• [Problem requirements]
In the records below, repeat exactly the lines between the line holding "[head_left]" and the line holding "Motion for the", inclusive, and drop the pictures.

(Records drawn from a dataset)
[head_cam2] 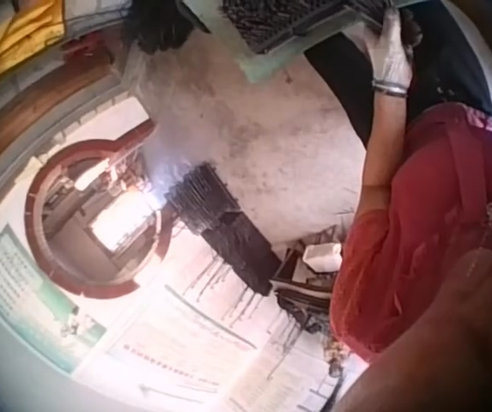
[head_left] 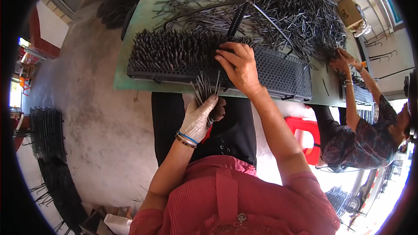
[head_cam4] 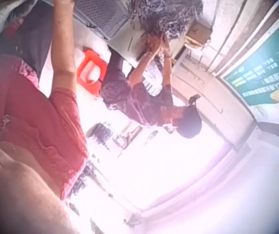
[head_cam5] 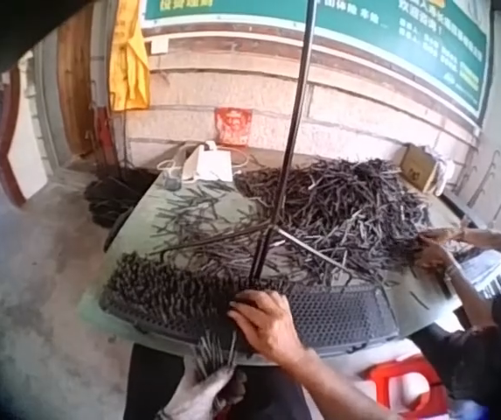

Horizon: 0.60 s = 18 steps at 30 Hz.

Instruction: Inserting small black metal rods into a perforated metal template on a workbench to assemble a grid.

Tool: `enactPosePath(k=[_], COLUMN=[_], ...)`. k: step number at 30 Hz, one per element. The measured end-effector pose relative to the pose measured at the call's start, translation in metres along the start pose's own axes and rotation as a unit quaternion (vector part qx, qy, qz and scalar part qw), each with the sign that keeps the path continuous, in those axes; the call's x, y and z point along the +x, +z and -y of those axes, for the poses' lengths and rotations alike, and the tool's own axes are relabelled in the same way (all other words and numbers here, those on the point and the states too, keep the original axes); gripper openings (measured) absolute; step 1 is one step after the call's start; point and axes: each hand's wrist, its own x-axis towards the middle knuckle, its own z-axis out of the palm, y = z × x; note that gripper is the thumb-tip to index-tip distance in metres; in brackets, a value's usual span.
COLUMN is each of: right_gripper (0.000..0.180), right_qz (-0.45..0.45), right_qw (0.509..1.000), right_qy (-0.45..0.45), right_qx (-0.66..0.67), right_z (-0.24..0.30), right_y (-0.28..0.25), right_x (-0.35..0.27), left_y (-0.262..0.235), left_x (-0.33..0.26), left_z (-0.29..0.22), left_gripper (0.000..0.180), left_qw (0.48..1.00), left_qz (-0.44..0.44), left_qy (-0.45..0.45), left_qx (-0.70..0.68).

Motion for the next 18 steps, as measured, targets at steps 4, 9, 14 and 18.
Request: enactPosePath(k=[4, 9, 14, 18], right_gripper=[0.017, 0.023, 0.016, 0.016], right_qz=[-0.035, 0.113, -0.013, -0.110], right_qw=[0.993, 0.893, 0.847, 0.945], right_qy=[0.090, 0.329, 0.386, 0.225], right_qx=[0.070, 0.286, 0.365, 0.209], right_z=[0.006, 0.032, 0.012, 0.002], right_y=[-0.016, -0.037, -0.043, -0.032], right_x=[-0.002, -0.021, -0.021, -0.006], left_y=[0.000, 0.010, 0.009, 0.011], left_x=[-0.001, -0.004, 0.002, 0.004], left_z=[0.000, -0.004, -0.001, -0.001], left_gripper=[0.027, 0.026, 0.023, 0.020], left_qw=[1.000, 0.999, 0.997, 0.999], left_qz=[-0.006, -0.003, 0.024, 0.001], left_qy=[0.011, 0.044, 0.016, 0.026], left_qx=[0.006, 0.029, 0.066, 0.026])
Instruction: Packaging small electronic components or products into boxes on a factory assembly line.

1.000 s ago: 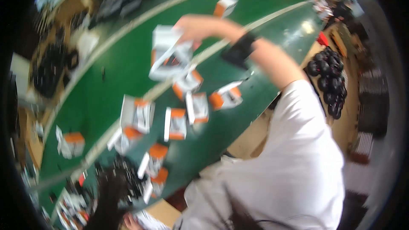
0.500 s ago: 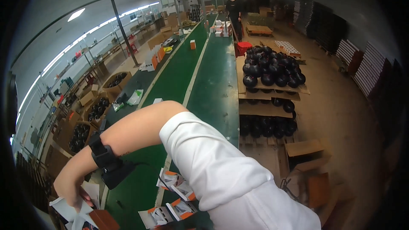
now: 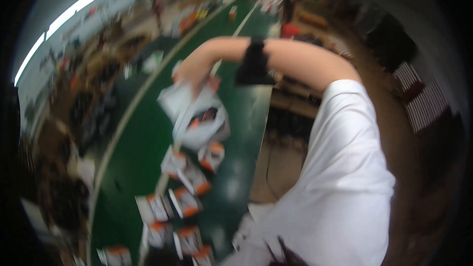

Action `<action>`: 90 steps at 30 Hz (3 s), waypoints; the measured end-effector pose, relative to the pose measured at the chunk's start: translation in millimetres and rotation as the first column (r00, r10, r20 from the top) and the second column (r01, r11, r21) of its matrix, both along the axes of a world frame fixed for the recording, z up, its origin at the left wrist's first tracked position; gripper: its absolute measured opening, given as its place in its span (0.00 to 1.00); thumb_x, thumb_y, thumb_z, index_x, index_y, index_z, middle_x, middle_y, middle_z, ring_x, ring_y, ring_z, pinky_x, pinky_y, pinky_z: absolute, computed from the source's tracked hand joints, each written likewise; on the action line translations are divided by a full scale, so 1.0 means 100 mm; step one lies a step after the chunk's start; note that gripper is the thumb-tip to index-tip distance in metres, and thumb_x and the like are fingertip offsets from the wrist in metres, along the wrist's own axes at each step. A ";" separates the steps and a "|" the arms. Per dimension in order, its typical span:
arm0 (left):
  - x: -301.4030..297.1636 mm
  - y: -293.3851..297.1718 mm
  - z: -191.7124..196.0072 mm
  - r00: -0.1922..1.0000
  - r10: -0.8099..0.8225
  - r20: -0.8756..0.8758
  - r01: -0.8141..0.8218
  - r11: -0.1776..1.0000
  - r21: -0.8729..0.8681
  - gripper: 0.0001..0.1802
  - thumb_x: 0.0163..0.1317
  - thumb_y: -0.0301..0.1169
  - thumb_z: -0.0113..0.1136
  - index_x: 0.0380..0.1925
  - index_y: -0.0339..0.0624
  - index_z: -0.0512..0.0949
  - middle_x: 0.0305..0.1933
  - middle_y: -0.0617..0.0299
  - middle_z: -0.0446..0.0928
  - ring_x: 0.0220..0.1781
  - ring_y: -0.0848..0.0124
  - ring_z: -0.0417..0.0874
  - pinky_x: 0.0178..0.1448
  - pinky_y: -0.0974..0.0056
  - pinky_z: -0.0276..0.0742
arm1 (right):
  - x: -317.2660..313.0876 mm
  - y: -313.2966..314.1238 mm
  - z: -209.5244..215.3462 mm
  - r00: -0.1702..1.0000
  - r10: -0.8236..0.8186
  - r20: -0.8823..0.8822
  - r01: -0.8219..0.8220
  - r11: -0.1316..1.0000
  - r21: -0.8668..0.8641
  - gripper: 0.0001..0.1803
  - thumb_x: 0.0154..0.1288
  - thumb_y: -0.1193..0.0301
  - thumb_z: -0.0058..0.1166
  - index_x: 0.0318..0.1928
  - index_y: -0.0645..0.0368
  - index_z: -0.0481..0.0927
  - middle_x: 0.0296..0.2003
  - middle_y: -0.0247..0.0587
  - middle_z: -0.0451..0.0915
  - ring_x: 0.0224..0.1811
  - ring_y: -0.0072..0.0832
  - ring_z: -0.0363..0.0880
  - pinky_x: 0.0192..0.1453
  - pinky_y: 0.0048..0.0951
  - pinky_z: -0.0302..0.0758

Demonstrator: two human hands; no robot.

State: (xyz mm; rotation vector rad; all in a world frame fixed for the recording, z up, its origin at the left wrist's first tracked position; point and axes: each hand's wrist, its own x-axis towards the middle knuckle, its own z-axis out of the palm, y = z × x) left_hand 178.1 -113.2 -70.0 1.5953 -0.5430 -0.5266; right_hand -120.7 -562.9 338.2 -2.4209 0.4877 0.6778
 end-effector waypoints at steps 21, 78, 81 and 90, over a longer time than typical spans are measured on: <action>-1.05 0.22 1.70 0.982 0.141 -0.128 -0.064 0.879 0.473 0.11 0.61 0.25 0.53 0.44 0.35 0.74 0.41 0.64 0.76 0.43 0.77 0.73 0.50 0.71 0.68 | 0.15 -1.71 -3.38 0.920 -0.274 -0.279 0.365 0.857 0.363 0.22 0.56 0.63 0.57 0.48 0.63 0.73 0.35 0.45 0.80 0.30 0.34 0.82 0.23 0.36 0.81; 0.01 0.99 0.68 0.749 0.261 -0.608 -0.311 0.950 0.025 0.09 0.57 0.19 0.50 0.38 0.36 0.72 0.45 0.57 0.72 0.49 0.70 0.72 0.55 0.67 0.64 | 5.35 2.60 -4.33 0.753 0.658 0.001 -0.611 0.698 0.375 0.20 0.49 0.75 0.41 0.46 0.63 0.70 0.25 0.39 0.70 0.23 0.26 0.70 0.19 0.30 0.69; -0.11 0.76 0.63 0.803 0.133 -0.581 -0.109 0.991 0.076 0.10 0.55 0.19 0.52 0.39 0.37 0.72 0.45 0.58 0.73 0.48 0.69 0.72 0.53 0.67 0.65 | 5.16 2.31 -4.10 0.840 0.529 -0.122 -0.480 0.829 0.288 0.17 0.52 0.74 0.45 0.44 0.62 0.72 0.26 0.36 0.72 0.22 0.21 0.70 0.24 0.25 0.69; -0.33 0.27 0.83 0.904 -0.035 -0.427 0.041 0.999 0.004 0.12 0.49 0.17 0.56 0.35 0.38 0.73 0.39 0.60 0.73 0.33 0.74 0.65 0.38 0.71 0.61 | 4.37 1.65 -2.01 0.596 0.581 -0.554 -0.509 0.807 0.299 0.22 0.48 0.78 0.44 0.47 0.71 0.69 0.21 0.29 0.69 0.16 0.17 0.60 0.20 0.19 0.59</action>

• [The completed task]
[head_left] 
[head_cam4] 
[head_cam5] 

Horizon: 0.60 s = 18 steps at 30 Hz.

Instruction: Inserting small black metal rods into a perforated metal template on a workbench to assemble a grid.

Tool: `enactPosePath(k=[_], COLUMN=[_], ...)`. k: step number at 30 Hz, one per element. The measured end-effector pose relative to the pose measured at the call's start, translation in metres along the start pose's own axes and rotation as a unit quaternion (vector part qx, qy, qz and scalar part qw), each with the sign that keeps the path continuous, in those axes; the call's x, y and z point along the +x, +z and -y of those axes, for the poses' lengths and rotations alike, and the tool's own axes are relabelled in the same way (all other words and numbers here, those on the point and the states too, keep the original axes); gripper openings (measured) absolute; step 1 is one step after the call's start; point and axes: each hand's wrist, its own x-axis towards the middle knuckle, its own z-axis out of the palm, y = z × x; note that gripper is the thumb-tip to index-tip distance in metres; in brackets, a value's usual span.
COLUMN is each of: right_gripper (0.000..0.180), right_qz (-0.45..0.45), right_qw (0.509..1.000), right_qy (-0.45..0.45), right_qx (-0.66..0.67), right_z (-0.24..0.30), right_y (-0.28..0.25), right_x (-0.35..0.27), left_y (-0.262..0.235), left_x (-0.33..0.26), left_z (-0.29..0.22), left_gripper (0.000..0.180), left_qw (0.48..1.00), left_qz (-0.44..0.44), left_qy (-0.45..0.45), left_qx (-0.70..0.68).

Motion for the next 18 steps, as measured, targets at steps 4, 9, 14 and 18.

Work on this exercise is finished.